Cooking (sunflower) oil prices continued to surge, increasing 30,3% from May 2020 and 8,5% from April 2021. The average price of a 750ml bottle of sunflower oil, for example, was R20,99 a year ago, rising to R29,39 in May this year.

Higher cooking oil prices was the main driver of inflation in the broader oils and fats category, which recorded an annual rate of 20,0% in May, up from 16,7% in April, the report said.

Grain SA economist, Luan van der Walt, attributed this strong rise in prices to the fact that South Africa was a net importer of vegetable and seed oils.

“The main seed and vegetable producing region in the world is situated in the region of the Baltic Sea. These countries didn’t have a large harvest, which led to an international drop in supply.”

According to BFAP, price increases for oils and fats were due to international price pressure from a combination of supply disruptions such as dry weather conditions in the Black Sea Region, which affected sunflower and canola production, leading to declining stocks over consecutive years.

Annual meat inflation had stubbornly remained above 6% since October 2020, climbing to 8,5% in May. Koos van der Ryst, chairperson of the Red Meat Producers’ Organisation, said high red meat prices could be attributed to droughts suffered in many parts of the country.

“Farmers are currently in a herd [re-building] phase.
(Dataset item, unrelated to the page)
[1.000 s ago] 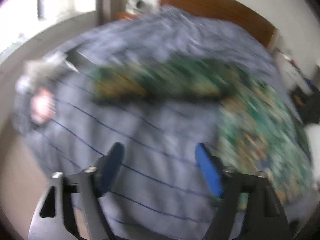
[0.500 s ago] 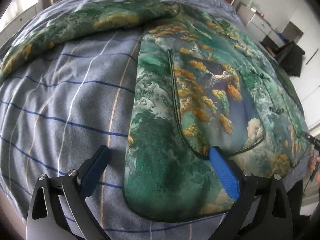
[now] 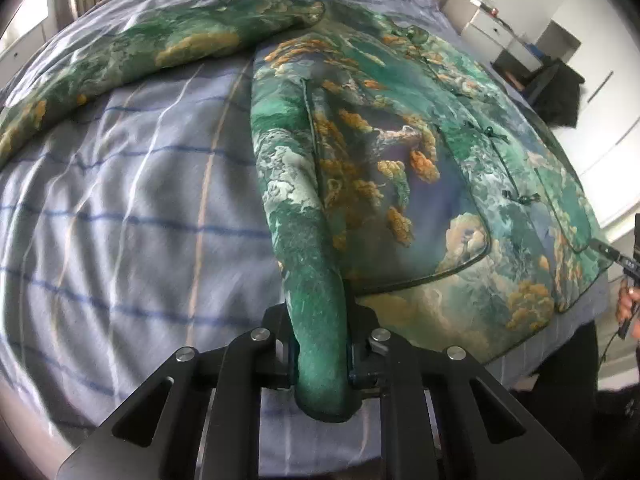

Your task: Fold large clothes

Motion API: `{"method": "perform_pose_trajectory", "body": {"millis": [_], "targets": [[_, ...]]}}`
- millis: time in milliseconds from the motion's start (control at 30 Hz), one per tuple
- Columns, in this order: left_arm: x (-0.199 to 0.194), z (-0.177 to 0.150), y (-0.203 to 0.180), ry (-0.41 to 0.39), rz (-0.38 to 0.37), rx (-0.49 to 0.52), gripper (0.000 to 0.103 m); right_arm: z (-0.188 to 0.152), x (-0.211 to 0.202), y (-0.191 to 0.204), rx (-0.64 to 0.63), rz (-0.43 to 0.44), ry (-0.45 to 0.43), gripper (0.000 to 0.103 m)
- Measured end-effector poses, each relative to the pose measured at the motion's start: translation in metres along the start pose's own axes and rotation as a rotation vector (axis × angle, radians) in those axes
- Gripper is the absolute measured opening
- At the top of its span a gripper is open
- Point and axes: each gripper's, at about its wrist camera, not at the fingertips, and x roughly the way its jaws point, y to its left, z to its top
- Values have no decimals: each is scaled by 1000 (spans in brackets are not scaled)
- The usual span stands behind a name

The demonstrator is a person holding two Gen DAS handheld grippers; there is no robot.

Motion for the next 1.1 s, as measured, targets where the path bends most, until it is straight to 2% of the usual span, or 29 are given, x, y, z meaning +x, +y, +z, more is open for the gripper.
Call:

Not many animals are being slaughtered,” he said.

This was confirmed by BFAP, which said in the report that meat prices were higher on the back of higher international prices, increasing input cost and tight supplies due to lower imports from Namibia, as well as lower local livestock slaughter numbers.

“It is expected that slaughtering will increase as the year progresses, but prices could remain firm due to global prices trending higher,” BFAP stated.